### WORK TASK
Nothing but the lines from the one with "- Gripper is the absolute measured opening" through the final line of the listing should appear in the answer, each copied exactly.

### RECORDED INFORMATION
● ● ●

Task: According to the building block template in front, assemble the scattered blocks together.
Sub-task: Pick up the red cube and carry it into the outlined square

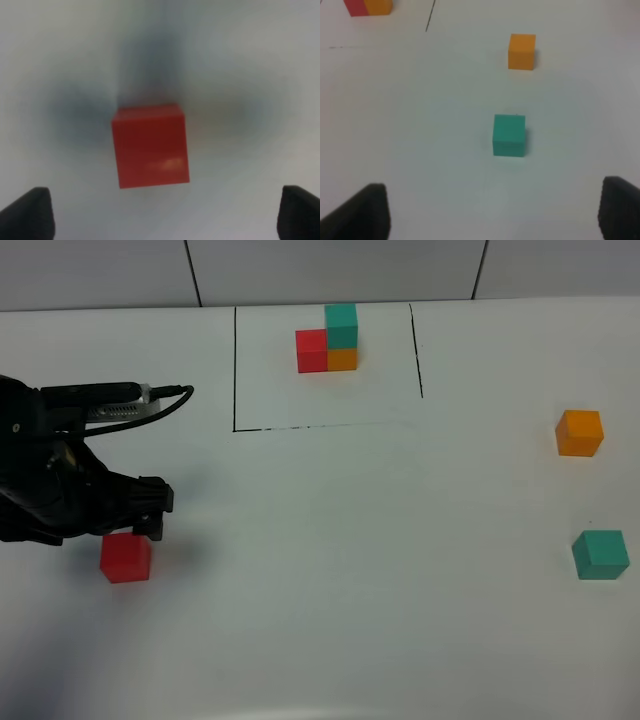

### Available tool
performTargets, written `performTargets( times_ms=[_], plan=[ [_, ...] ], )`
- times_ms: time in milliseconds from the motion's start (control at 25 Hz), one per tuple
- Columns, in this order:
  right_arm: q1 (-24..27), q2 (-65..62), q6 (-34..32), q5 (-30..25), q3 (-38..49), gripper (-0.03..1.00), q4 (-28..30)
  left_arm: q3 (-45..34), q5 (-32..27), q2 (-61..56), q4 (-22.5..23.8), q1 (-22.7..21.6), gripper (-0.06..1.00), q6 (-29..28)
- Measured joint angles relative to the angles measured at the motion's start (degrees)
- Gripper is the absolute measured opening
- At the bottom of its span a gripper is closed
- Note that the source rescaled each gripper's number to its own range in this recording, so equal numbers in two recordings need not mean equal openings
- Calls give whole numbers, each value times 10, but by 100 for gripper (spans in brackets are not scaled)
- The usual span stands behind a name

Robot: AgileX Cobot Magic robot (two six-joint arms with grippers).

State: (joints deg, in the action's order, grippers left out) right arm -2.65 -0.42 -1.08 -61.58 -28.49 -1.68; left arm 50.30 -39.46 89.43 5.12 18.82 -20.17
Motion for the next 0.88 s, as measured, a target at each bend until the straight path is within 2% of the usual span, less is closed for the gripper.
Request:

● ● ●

### THE COMPLETED TASK
- Gripper is the absolute measured opening
- At the bottom of its span a gripper is closed
- Note that the source rescaled each gripper's number to its own range in this recording, so equal numbers in two recordings need not mean equal openings
- Calls give whole numbers, each value times 10, but by 100 for gripper (spans in brackets are not scaled)
- The usual span stands behind a name

Robot: AgileX Cobot Magic robot (two six-joint arms with grippers).

State: (joints deg, in the action's order, grippers left out) right arm -2.65 -0.42 -1.08 -61.58 -28.49 -1.68; left arm 50.30 -39.46 89.43 5.12 18.82 -20.17
Motion for the next 0.88 s, as measured, a target at each bend until the straight path is within 2% of the usual span, less is closed for the gripper.
Request:

No part of the exercise is left unanswered.